■ Work to complete:
When you reach the line that holds "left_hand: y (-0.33", start copying exactly and keep going through the final line of the data, leaving out pictures.

■ Data block:
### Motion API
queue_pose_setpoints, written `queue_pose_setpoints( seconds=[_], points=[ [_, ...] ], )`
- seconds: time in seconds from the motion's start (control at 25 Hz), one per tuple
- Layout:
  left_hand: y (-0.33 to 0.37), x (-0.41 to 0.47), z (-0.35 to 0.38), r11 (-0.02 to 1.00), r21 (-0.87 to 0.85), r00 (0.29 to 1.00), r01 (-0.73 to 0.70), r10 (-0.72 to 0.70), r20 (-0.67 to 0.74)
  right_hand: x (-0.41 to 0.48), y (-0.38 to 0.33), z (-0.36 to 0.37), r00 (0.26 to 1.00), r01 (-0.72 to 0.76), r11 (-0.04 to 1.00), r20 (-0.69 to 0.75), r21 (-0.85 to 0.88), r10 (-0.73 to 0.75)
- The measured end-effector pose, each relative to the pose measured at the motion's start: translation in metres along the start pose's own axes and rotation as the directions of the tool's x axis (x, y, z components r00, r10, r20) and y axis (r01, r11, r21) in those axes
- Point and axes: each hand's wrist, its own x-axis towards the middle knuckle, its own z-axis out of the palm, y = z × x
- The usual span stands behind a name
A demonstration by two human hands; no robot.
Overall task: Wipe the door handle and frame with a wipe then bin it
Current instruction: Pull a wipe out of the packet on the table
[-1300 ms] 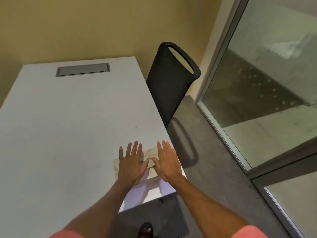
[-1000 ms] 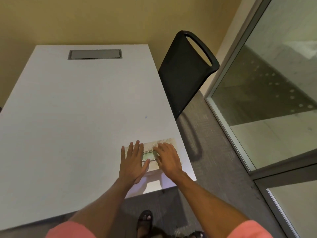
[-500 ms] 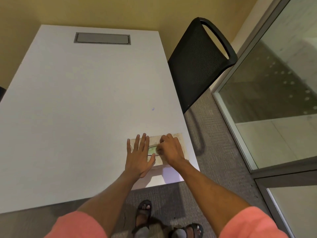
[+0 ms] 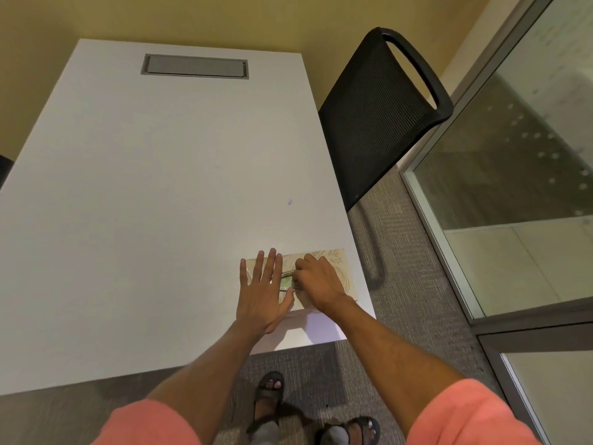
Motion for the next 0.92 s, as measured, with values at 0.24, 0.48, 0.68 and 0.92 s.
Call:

■ Response to this task:
  left_hand: y (-0.33 to 0.37), x (-0.41 to 0.47), z (-0.35 to 0.38), r11 (-0.02 to 1.00), r21 (-0.87 to 0.85), r00 (0.29 to 1.00), r01 (-0.73 to 0.70), r10 (-0.72 to 0.70), r20 (-0.67 to 0.74)
  right_hand: x (-0.41 to 0.48), y (-0.38 to 0.33), z (-0.36 to 0.37), r00 (0.26 to 1.00), r01 (-0.72 to 0.76), r11 (-0.04 to 1.00), r20 (-0.69 to 0.75), r21 (-0.85 to 0.88), r10 (-0.73 to 0.75)
- The measured end-effector pose, each relative to the pose measured at the motion's start: translation in metres along the start pose's own axes and rotation as the directions of the tool's x axis (x, y, z components r00, r10, r20) and y axis (r01, r11, r21) in those axes
- Point and axes: each hand's wrist, its own x-axis towards the middle knuckle, its own z-axis out of the palm, y = z × x
- The usual span stands behind a name
A demonstration by two human hands; no robot.
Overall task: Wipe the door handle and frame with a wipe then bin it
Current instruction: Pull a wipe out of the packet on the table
[-1300 ms] 
[-1000 ms] 
[-500 ms] 
[+0 ms] 
Motion for the next 0.92 s, as measured, with values at 0.24, 0.48, 0.68 and 0.92 s.
Call:

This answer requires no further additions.